Now that I’ve tried the Hawaii stopover versus the direct route, I have to say I’m a fan of putting in 12 hours on a single plane. While the seats on JAL’s LAX-KIX route don’t lay totally flat, it’s still absolutely worth it for the comfort and the shorter, direct flight. Their service to Tokyo offers their lie-flat Sky Suite product, so if that’s really a big deal to you, hop on one of their 767 jets and connect through Narita. Just know you’ll miss out on the really cool light that filters in through the windows on their 787-8 jets during the Westward journey.
We landed around 5:30 p.m. and after a relatively quick run through customs (photos, fingerprints, and oh yeah, your passport) made our way to the crowded JR West office to pick up our Haruka+Icoca tickets, a great deal for tourists who need to get into Kyoto or Osaka from the airport. Being no stranger to the cost of transit in Japan, I upgraded my Icoca card to the Kansai OnePass which requires an outlay of an additional ¥1000 but offers discounts and select stores and tourist spots. I scored a handsome (if unfinished) Japanese-style handkerchief at Kyoto station just by showing the card at the information counter on the second floor.
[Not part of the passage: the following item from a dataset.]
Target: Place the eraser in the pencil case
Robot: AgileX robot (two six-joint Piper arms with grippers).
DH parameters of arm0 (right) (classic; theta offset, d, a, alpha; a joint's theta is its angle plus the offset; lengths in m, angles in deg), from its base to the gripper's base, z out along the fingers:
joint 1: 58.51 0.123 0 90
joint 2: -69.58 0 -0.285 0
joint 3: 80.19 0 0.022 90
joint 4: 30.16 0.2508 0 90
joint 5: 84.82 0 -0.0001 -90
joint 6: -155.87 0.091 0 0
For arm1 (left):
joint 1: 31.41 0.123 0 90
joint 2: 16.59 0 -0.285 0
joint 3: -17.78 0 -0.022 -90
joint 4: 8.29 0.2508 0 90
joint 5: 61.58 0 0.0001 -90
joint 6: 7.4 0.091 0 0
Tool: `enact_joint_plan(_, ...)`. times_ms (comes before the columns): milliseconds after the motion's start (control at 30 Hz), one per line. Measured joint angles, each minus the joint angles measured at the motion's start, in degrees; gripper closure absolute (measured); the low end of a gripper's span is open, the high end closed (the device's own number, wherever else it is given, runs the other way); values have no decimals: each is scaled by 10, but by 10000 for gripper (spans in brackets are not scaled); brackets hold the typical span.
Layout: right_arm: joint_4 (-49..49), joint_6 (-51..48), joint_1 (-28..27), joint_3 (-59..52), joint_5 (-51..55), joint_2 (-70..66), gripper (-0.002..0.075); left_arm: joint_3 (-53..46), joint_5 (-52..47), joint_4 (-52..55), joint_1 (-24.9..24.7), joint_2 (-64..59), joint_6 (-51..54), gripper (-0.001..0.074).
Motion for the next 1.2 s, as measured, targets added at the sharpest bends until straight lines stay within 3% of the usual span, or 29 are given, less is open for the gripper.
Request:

Thanks to immigration and the ticket office, we didn’t reach Kyoto proper until about 8:00 p.m., but we easily found our AirBnB (which I highly recommend considering due to its convenient location). Exhaustion finally crept up behind us as we sat on the balcony, enjoying the view of joggers circling around the Southwest corner of Nijo-jo Castle across the street from us. We turned in for the night, excited to spend out first full day in the city doing one of my favorite things: Riding a bike.